> **EXERCISE OBJECTIVE**
The result should be every line that contains the word "marble", taken from the material.

> **DATASET EXCERPTS**

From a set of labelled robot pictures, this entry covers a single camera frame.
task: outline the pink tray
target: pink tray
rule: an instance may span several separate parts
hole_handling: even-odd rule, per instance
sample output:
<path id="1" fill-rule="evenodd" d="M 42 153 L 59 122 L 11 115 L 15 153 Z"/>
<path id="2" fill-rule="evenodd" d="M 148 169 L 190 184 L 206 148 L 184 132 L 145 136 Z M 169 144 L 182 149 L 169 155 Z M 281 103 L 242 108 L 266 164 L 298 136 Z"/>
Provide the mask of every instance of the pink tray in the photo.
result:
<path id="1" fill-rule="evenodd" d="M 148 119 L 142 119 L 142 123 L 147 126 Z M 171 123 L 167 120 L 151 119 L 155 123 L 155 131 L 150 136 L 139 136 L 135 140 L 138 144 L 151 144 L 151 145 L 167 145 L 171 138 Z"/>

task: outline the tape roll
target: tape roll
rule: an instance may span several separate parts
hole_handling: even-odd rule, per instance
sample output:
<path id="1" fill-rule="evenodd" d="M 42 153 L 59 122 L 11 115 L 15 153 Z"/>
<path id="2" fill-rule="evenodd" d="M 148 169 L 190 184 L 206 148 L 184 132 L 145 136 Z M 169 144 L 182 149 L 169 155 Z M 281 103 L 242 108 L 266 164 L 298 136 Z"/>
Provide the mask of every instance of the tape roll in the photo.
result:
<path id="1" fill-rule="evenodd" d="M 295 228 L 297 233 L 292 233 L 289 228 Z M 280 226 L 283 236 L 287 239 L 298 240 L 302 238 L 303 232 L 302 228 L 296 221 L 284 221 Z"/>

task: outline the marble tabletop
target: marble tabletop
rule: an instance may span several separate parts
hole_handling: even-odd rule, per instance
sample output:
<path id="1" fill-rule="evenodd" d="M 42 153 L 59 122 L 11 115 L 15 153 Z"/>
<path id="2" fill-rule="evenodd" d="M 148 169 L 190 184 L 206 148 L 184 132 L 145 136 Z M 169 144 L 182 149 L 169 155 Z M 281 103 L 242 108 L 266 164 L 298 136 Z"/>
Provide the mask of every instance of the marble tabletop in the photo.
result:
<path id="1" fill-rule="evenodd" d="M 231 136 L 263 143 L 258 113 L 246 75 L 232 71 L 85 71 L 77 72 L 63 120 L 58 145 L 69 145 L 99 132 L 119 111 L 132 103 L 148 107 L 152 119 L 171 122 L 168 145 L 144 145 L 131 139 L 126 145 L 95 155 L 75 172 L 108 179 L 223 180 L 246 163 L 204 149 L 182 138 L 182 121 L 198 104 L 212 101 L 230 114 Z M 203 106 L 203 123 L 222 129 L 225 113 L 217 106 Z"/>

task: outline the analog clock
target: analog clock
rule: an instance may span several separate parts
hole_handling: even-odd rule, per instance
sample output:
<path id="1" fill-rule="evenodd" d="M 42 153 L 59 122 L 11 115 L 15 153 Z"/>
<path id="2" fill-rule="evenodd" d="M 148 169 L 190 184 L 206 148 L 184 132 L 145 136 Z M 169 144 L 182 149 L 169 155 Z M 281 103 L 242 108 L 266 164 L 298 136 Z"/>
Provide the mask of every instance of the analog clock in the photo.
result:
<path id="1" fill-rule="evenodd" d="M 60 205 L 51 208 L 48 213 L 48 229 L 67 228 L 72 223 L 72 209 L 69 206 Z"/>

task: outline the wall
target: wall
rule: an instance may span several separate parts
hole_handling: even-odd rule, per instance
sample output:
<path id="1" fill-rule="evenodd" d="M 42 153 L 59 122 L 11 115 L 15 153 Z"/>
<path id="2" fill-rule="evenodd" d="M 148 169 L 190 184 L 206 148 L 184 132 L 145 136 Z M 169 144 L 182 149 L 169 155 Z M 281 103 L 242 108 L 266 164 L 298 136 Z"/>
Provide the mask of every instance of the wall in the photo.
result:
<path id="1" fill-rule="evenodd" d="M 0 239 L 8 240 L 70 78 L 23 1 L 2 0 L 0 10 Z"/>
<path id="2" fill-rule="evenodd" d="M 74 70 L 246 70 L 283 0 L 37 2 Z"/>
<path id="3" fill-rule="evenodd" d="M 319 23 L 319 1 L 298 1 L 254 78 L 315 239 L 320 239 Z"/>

> **WRITTEN REPLY**
task: outline the marble tabletop
target: marble tabletop
Provide the mask of every instance of the marble tabletop in the photo.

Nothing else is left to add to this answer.